# V stolen from ND



## VictoriaW (Mar 16, 2011)

Spreading the word from Vizsla Talk. This girl made it back to the parking lot first & was nabbed. She is microchipped. Spread the word! :-( :-( :-(

REWARD: For the return or information leading to the return of our female Vizsla that was taken while hunting 25 miles south of Jamestown ND close to Nortonville ND. She was taken by individuals driving a Dark Blue GM Yukon/Tahoe/Suburban type vehicle. 

Please message Kathy Rust or Kizmar Vizslas.. 

CROSS POST as the individuals that took her could be out of state hunters...


----------



## texasred (Jan 29, 2012)

I sure hope they get her back.
Also hope the people that took her believed she was lost, and will make efforts to find her owner. I know its not always true, but there are still some good people in this world.


----------



## VictoriaW (Mar 16, 2011)

One can hope, TR! Sounds like the owners saw it happen from a distance. Praying that it is one big huge misunderstanding....


----------



## texasred (Jan 29, 2012)

By looking at the facebook page, it looks like they may have a possible lead on her. Prayers that it leads to her return.



> I sure hope they get her back.
> Also hope the people that took her believed she was lost, and will make efforts to find her owner. I know its not always true, but there are still some good people in this world.


The reason I posted the above is I've came across gundogs in the field.
One was a English setter in the dove fields. He had on a rabies tag, where I was able to call the vet, and she forwarded my cell phone number to the owner.
They called me, and the dog got back to his home the same day.
Saturday a yellow Lab hunted with us, she just showed during the hunt.
She was well mannered, so we let her retrieve ducks with the other dogs.
She had no collar or name plate, but luckily we spotted her owners looking for her a hour and a half later.
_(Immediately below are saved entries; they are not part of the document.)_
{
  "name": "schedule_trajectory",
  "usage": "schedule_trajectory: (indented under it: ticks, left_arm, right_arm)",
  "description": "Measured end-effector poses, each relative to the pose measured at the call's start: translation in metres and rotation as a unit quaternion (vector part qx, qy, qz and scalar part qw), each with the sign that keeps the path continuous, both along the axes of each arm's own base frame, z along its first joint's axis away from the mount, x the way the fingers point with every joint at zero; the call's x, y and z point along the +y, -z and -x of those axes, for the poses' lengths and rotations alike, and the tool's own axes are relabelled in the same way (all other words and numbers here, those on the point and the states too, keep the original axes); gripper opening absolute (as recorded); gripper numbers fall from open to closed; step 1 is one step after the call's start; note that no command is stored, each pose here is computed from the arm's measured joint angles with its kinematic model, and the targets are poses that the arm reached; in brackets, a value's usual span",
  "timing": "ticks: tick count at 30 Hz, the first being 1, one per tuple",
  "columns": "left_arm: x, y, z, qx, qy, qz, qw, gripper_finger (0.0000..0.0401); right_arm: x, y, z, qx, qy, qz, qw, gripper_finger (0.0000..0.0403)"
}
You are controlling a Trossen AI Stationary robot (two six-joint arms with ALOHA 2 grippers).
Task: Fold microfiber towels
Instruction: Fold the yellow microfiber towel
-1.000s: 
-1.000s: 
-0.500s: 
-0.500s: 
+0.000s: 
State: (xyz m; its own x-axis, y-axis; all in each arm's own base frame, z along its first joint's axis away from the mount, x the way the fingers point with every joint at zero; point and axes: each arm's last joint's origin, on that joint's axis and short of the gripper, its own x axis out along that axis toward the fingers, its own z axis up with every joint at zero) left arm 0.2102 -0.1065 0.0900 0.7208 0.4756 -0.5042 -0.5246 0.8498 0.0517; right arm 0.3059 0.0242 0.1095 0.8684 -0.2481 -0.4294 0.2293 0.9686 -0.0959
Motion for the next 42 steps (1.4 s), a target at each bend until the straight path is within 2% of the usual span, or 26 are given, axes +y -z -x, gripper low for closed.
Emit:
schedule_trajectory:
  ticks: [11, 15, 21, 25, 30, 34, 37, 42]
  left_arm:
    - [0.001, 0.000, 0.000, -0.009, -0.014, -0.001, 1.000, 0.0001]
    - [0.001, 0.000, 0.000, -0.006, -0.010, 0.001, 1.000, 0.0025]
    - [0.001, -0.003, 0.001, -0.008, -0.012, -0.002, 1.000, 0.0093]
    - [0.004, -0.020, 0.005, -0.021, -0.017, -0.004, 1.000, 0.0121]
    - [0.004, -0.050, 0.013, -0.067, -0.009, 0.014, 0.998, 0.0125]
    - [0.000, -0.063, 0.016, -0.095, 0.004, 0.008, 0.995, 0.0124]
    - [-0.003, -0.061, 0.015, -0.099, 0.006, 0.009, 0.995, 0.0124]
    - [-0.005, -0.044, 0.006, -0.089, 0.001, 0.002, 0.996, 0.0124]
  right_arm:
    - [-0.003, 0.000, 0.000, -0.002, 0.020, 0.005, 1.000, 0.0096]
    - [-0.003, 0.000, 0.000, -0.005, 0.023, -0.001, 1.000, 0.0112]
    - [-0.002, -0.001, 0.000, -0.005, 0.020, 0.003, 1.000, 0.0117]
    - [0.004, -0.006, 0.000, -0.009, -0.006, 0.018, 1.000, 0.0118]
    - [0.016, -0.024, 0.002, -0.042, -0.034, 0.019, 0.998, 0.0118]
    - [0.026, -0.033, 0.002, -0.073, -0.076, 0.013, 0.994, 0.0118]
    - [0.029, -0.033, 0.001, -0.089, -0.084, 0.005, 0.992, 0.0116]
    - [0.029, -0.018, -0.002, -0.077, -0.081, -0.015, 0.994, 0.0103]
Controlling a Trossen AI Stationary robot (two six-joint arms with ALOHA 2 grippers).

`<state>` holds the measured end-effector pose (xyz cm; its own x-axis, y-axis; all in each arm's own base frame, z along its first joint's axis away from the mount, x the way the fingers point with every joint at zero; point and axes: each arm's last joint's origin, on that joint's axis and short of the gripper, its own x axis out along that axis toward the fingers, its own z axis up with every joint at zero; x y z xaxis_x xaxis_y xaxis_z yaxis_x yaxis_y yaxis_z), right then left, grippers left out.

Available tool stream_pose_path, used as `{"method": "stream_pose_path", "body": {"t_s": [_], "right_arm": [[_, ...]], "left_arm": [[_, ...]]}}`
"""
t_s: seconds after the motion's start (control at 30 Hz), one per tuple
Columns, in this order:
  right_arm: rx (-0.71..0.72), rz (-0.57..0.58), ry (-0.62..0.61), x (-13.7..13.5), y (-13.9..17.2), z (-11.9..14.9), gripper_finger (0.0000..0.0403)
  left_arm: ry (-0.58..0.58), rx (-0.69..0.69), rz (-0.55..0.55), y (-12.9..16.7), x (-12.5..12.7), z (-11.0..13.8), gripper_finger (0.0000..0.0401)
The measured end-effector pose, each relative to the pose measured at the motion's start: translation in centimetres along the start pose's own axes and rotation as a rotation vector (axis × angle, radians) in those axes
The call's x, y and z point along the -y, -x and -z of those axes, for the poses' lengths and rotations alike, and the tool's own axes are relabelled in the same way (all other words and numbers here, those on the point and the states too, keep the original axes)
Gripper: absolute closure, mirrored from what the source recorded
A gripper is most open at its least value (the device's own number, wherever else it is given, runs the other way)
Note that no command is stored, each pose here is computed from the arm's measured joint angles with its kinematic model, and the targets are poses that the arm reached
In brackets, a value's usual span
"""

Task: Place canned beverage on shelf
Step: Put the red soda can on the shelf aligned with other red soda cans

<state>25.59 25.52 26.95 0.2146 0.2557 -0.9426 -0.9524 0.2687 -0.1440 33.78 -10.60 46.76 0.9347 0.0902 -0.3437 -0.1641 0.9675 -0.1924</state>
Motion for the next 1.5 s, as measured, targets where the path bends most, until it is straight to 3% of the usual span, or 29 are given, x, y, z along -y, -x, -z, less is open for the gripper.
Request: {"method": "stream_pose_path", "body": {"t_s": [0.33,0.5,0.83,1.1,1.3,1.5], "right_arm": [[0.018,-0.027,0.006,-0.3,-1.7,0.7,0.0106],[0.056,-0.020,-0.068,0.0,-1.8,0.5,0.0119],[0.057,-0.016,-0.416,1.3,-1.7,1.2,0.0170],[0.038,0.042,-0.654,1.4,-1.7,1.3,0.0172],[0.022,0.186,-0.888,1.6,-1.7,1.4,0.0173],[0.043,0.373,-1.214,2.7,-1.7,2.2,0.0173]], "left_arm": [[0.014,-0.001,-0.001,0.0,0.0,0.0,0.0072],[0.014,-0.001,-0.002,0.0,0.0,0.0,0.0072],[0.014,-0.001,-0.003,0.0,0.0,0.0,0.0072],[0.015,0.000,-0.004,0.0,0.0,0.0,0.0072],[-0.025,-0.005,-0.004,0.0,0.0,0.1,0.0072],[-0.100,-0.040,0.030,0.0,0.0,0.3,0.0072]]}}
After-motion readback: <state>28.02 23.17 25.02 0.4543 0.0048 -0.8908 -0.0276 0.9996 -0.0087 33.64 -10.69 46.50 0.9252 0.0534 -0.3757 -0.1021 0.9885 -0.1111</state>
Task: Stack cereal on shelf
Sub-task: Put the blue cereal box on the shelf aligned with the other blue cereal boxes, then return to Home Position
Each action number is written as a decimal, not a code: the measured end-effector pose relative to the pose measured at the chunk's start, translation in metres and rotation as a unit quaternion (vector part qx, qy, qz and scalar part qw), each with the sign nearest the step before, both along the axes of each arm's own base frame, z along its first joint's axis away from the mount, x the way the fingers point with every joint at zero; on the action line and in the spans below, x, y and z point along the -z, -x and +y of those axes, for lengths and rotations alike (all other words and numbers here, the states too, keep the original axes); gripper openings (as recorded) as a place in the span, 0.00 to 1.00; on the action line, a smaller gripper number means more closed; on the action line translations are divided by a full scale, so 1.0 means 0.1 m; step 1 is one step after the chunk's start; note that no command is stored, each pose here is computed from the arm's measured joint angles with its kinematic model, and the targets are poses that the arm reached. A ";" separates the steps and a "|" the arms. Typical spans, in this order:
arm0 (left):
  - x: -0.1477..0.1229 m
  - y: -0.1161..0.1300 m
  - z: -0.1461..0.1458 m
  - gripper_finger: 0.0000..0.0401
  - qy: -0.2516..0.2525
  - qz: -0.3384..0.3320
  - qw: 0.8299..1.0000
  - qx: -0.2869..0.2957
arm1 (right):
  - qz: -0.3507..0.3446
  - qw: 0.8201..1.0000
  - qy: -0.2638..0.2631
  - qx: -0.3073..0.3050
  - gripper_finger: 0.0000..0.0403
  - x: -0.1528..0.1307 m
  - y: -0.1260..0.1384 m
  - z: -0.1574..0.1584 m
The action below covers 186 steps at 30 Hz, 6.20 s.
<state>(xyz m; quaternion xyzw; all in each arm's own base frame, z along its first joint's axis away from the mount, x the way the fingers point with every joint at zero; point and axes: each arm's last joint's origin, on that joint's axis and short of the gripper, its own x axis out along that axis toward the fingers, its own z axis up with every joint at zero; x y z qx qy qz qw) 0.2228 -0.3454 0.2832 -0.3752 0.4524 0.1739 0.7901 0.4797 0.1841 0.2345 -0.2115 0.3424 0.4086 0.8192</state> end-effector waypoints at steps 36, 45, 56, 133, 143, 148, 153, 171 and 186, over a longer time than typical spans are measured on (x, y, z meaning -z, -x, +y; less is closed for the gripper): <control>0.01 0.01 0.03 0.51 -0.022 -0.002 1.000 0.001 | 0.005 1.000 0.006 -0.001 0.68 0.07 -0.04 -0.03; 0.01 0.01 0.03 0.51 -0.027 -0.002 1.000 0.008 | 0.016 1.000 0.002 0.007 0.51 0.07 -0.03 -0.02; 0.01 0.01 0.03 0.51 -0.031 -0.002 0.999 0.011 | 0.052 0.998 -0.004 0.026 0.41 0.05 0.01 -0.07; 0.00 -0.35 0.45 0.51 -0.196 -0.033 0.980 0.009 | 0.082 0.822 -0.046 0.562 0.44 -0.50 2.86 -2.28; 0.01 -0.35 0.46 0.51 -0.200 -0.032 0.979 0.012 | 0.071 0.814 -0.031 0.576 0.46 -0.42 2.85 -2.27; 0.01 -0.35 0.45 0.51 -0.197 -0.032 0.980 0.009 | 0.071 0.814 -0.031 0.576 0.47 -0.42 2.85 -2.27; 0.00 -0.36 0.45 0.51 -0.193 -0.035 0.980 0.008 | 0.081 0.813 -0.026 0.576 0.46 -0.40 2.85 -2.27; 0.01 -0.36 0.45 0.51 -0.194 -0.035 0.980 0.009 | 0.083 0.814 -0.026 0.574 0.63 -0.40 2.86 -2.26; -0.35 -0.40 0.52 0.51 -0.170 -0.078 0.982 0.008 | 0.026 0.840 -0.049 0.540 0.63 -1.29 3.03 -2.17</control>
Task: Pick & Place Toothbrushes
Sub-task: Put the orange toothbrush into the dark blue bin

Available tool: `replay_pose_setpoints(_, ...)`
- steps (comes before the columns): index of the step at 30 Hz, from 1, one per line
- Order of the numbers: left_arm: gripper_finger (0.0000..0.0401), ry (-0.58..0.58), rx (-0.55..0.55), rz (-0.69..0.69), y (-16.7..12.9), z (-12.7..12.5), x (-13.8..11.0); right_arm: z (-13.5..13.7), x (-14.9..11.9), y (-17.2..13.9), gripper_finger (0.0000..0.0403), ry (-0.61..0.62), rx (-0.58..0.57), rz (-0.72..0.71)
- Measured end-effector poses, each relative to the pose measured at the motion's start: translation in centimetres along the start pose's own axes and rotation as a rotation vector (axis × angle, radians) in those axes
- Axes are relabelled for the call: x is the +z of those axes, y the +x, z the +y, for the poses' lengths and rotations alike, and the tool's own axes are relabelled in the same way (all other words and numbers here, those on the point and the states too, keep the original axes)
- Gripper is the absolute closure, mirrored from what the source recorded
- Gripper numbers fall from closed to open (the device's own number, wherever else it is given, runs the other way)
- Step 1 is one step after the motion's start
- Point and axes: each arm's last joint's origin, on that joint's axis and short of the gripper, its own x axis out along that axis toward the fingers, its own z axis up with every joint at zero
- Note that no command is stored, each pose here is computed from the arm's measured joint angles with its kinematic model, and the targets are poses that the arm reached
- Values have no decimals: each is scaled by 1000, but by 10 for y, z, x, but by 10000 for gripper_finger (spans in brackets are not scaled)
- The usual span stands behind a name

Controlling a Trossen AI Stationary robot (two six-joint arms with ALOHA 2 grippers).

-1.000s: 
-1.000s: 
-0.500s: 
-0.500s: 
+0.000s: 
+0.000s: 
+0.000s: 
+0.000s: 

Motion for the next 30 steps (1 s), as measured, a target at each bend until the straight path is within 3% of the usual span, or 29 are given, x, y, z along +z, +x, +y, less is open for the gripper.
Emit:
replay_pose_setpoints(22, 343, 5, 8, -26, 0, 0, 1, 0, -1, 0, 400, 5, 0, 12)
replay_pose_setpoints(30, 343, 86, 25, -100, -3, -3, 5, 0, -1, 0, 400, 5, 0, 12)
A younger kid was hunting with us, and started saying "I want her." My reply was " Don't get to attached to her, we will be looking for her owner, even if we have to take her home with us today."

I could never leave someone's gundog abandon in the field.


----------



## VMakes6 (Apr 12, 2013)

Bumping this because I, too, saw it on Facebook and came here to see if it had been shared. Any "stolen" dog story is dreadful but it having been a vizsla and in our area really makes my heart hurt. Hoping the lead mentioned above is promising.


----------



## texasred (Jan 29, 2012)

Looks like the lead didn't pan out.


----------



## MeandMy3 (Feb 27, 2013)

This vizsla girl lives right next door to our trainers. I have met some of the breeder's pups. They are absolutely gorgeous. My heart goes out to them and my prayers and thoughts go up for a safe and quick return.


----------



## MeandMy3 (Feb 27, 2013)

Updated on Facebook about an hour ago: 
Prayers and Positive thoughts needed now!!! The dognappers may have dumped Radar and there was a potential sighting this morning!! North Dakota residents keep your eyes open south of Jamestown!!! HOPING!!!


----------



## texasred (Jan 29, 2012)

I'm going to pray for her safe return.

And also pray there is a special place in ****, for the people that took her.


----------



## texasred (Jan 29, 2012)

Radar is safe and secure! 

While we can't release the details, Radar's recovery is a direct result of the amazing job all you did in spreading her story that caused her captors to take actions that allowed her to be found. 

Thank you!!!! Thank YOU!! THANK YOU!!!


----------



## MeandMy3 (Feb 27, 2013)

I was just going to post this.


----------



## VictoriaW (Mar 16, 2011)

YAYYYYYYYY! So glad. What a relief! Thanks for sharing.


----------



## dextersmom (Oct 29, 2013)

"Breeder, deputy credit Facebook posts for cracking the case of the stolen hunting dog"...

http://www.inforum.com/content/breeder-deputy-credit-facebook-posts-cracking-case-stolen-hunting-dog


----------



## Bob Engelhardt (Feb 14, 2012)

dextersmom said:


> "Breeder, deputy credit Facebook posts for cracking the case of the stolen hunting dog"...
> 
> http://www.inforum.com/content/breeder-deputy-credit-facebook-posts-cracking-case-stolen-hunting-dog


Warm, fuzzy feeling time: "At about 1 p.m. Tuesday, LaMoure County Deputy Sheriff Tim Gillespie and Gourde found Radar, who came bounding over a hill and almost knocked Gourde over as she jumped into his vehicle."


----------